*TASK OBJECTIVE*. Where in the data below does the word "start" appear? Copy each line that holds it.

*GIVEN INFORMATION*.
------------------------------------------------------------

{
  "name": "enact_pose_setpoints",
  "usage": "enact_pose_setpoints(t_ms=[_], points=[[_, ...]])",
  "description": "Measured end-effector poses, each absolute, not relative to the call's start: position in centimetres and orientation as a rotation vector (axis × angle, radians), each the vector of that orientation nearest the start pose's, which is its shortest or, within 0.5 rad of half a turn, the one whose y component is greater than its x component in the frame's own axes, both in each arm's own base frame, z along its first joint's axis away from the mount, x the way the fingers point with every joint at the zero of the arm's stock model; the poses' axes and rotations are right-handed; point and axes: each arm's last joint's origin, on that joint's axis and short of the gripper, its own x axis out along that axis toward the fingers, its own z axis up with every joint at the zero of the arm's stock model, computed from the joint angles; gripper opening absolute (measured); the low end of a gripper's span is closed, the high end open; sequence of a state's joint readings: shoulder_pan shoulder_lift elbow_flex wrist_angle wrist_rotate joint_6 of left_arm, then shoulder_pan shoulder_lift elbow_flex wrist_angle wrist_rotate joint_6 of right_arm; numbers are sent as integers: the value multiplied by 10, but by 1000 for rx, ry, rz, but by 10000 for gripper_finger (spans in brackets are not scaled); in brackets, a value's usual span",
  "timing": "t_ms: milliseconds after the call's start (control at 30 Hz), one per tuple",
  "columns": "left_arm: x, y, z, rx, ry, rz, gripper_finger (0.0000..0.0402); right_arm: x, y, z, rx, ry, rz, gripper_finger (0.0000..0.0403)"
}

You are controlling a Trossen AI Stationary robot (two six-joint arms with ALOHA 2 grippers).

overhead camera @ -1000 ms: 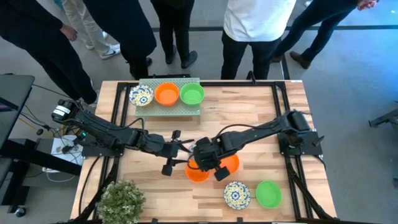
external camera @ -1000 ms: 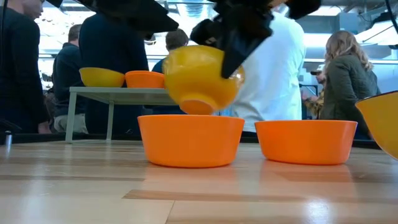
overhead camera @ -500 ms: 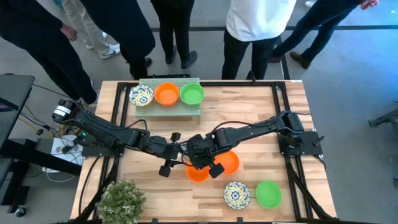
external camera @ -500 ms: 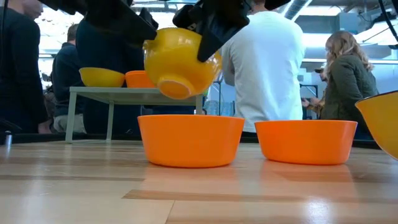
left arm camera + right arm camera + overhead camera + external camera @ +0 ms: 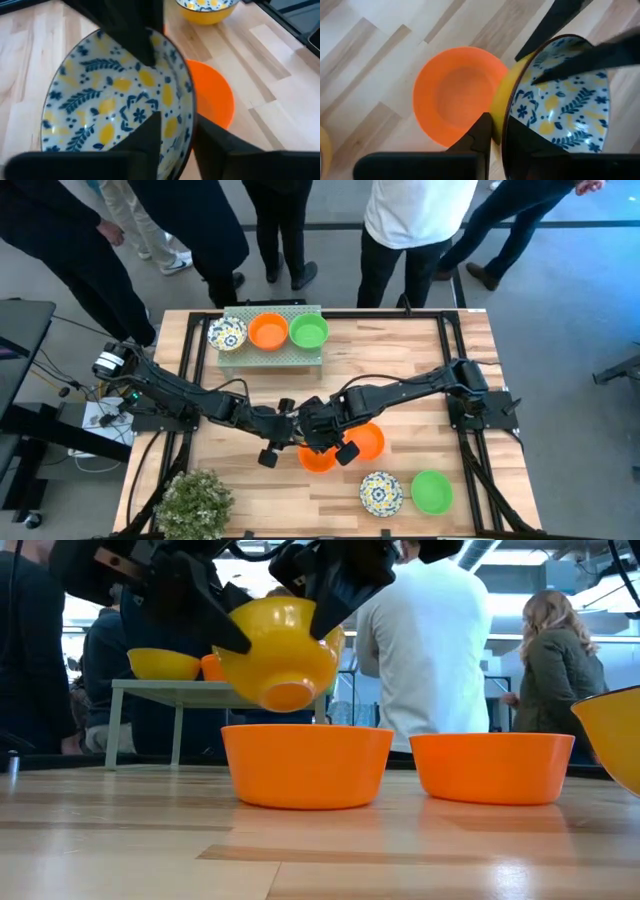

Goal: Pick & Place Mini bowls
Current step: Stack the white patterned bowl on top of the other white patterned bowl on the shelf

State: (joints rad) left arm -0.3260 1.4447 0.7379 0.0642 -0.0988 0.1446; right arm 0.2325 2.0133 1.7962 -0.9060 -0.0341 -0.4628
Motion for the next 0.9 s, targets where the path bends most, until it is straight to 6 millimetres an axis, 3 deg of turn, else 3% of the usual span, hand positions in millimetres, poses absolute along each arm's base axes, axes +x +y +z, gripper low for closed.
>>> enact_pose_setpoints(t_ms=[200, 567, 767, 900], points=[[274, -92, 194, 267, 614, -274, 18, 417, 98, 261, -536, 1035, 464, 67], [271, -100, 195, 214, 611, -178, 16, 417, 100, 271, -597, 1039, 290, 190], [270, -100, 194, 207, 615, -129, 25, 403, 104, 294, -720, 1131, 92, 216], [269, -102, 194, 222, 609, -95, 16, 388, 104, 310, -678, 1232, 8, 216]])
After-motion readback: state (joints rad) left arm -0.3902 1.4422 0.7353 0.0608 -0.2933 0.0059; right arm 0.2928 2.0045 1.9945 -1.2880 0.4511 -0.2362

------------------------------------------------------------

*COMPLETED TASK*.
  "description": "Measured end-effector poses, each absolute, not relative to the call's start: position in centimetres and orientation as a rotation vector (axis × angle, radians), each the vector of that orientation nearest the start pose's, which is its shortest or, within 0.5 rad of half a turn, the one whose y component is greater than its x component in the frame's own axes, both in each arm's own base frame, z along its first joint's axis away from the mount, x the way the fingers point with every joint at the zero of the arm's stock model; the poses' axes and rotations are right-handed; point and axes: each arm's last joint's origin, on that joint's axis and short of the gripper, its own x axis out along that axis toward the fingers, its own z axis up with every joint at the zero of the arm's stock model, computed from the joint angles; gripper opening absolute (measured); the low end of a gripper's span is closed, the high end open; sequence of a state's joint readings: shoulder_pan shoulder_lift elbow_flex wrist_angle wrist_rotate joint_6 of left_arm, then shoulder_pan shoulder_lift elbow_flex wrist_angle wrist_rotate joint_6 of right_arm; numbers are sent as integers: the value multiplied by 10, but by 1000 for rx, ry, rz, but by 10000 for gripper_finger (spans in brackets are not scaled); in brackets, a value's usual span",
  "timing": "t_ms: milliseconds after the call's start (control at 30 Hz), one per tuple",

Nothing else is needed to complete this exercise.